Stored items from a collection
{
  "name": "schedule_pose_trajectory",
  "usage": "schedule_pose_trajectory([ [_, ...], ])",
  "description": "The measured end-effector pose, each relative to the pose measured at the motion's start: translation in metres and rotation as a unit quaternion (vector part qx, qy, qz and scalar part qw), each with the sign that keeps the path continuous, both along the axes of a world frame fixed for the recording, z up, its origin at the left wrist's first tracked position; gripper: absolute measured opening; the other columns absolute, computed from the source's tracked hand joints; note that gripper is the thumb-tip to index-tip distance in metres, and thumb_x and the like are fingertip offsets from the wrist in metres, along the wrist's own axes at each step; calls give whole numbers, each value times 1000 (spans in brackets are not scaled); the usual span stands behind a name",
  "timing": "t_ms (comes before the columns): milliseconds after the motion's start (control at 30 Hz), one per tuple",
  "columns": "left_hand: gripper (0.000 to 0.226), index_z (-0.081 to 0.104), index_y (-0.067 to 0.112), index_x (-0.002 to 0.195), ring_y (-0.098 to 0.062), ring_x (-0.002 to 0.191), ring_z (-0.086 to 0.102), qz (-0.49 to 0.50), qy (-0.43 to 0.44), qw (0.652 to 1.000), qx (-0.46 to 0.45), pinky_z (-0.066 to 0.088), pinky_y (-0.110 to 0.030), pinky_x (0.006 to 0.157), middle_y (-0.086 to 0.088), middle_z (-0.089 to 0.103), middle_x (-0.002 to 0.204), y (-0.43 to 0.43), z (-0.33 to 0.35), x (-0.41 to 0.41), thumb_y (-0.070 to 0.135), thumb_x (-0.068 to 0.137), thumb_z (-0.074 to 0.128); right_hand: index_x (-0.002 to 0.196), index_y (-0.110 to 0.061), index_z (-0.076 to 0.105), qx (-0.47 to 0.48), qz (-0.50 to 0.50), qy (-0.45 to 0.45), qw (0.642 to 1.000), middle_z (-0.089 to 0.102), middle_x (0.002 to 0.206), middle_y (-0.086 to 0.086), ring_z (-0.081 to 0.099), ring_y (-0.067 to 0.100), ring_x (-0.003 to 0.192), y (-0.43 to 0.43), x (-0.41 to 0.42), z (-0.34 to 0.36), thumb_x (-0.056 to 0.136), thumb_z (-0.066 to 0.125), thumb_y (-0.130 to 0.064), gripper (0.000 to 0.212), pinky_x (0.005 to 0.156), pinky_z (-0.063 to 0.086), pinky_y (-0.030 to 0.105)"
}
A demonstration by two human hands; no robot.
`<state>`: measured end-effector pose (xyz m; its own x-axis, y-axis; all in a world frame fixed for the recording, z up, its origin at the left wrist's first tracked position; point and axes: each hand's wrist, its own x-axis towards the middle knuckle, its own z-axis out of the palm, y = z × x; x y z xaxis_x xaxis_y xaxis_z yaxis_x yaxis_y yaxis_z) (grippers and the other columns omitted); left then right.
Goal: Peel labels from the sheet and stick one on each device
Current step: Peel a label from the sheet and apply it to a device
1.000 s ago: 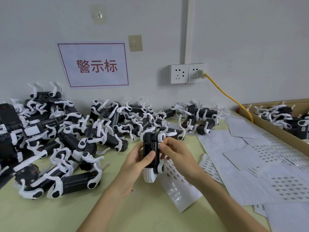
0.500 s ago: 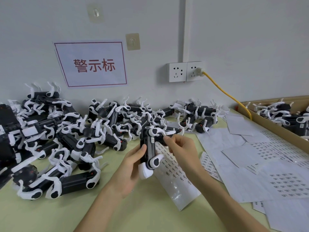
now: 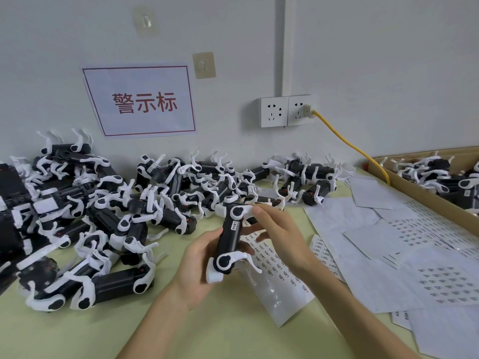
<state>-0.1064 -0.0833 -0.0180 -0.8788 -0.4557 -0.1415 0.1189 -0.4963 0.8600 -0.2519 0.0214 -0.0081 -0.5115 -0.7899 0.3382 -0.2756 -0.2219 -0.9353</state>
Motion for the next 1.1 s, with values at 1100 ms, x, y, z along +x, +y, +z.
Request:
schedule_pose_trajectory([
  [1100,34,71,11,111,-20,88,71,42,-122,980,-152,56,-37,86,-8,76,98,6,-11,-8,34,105,48,88,-31,76,24,-74,48,996,74,84,-11,71,7,77,-2,-1,-5,97,62,-45,21,74,61,38],
])
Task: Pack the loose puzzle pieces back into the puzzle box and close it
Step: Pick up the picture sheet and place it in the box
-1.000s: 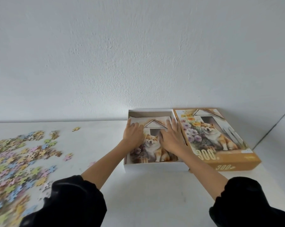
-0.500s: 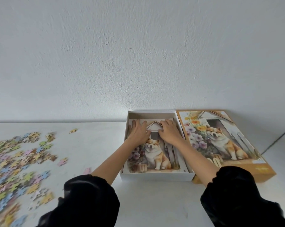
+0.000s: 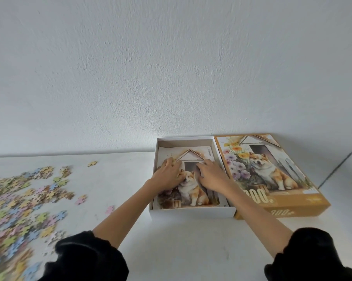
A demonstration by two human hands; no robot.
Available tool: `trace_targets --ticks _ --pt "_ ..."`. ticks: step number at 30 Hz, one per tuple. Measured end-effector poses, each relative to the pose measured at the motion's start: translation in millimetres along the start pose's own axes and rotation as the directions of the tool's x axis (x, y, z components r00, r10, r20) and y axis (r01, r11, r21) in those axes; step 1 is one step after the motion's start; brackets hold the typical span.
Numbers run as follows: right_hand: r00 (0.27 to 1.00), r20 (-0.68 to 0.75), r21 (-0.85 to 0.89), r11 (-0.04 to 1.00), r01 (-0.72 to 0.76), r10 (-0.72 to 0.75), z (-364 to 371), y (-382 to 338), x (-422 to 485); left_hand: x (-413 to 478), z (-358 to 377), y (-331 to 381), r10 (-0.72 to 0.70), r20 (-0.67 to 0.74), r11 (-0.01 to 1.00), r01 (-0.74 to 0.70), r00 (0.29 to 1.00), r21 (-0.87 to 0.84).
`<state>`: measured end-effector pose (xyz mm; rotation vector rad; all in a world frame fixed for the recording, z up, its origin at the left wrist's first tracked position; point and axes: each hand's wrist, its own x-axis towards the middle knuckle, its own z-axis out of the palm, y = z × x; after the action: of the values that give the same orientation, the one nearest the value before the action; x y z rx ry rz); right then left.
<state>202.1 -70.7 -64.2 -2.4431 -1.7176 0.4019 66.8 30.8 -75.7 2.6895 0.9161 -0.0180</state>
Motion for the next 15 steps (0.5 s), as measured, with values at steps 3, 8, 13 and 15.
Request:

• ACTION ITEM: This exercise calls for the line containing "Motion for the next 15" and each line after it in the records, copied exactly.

• TASK RESULT:
Motion for the next 15 steps (0.5 s), as measured, with values at steps 3, 8, 13 and 15.
Request:

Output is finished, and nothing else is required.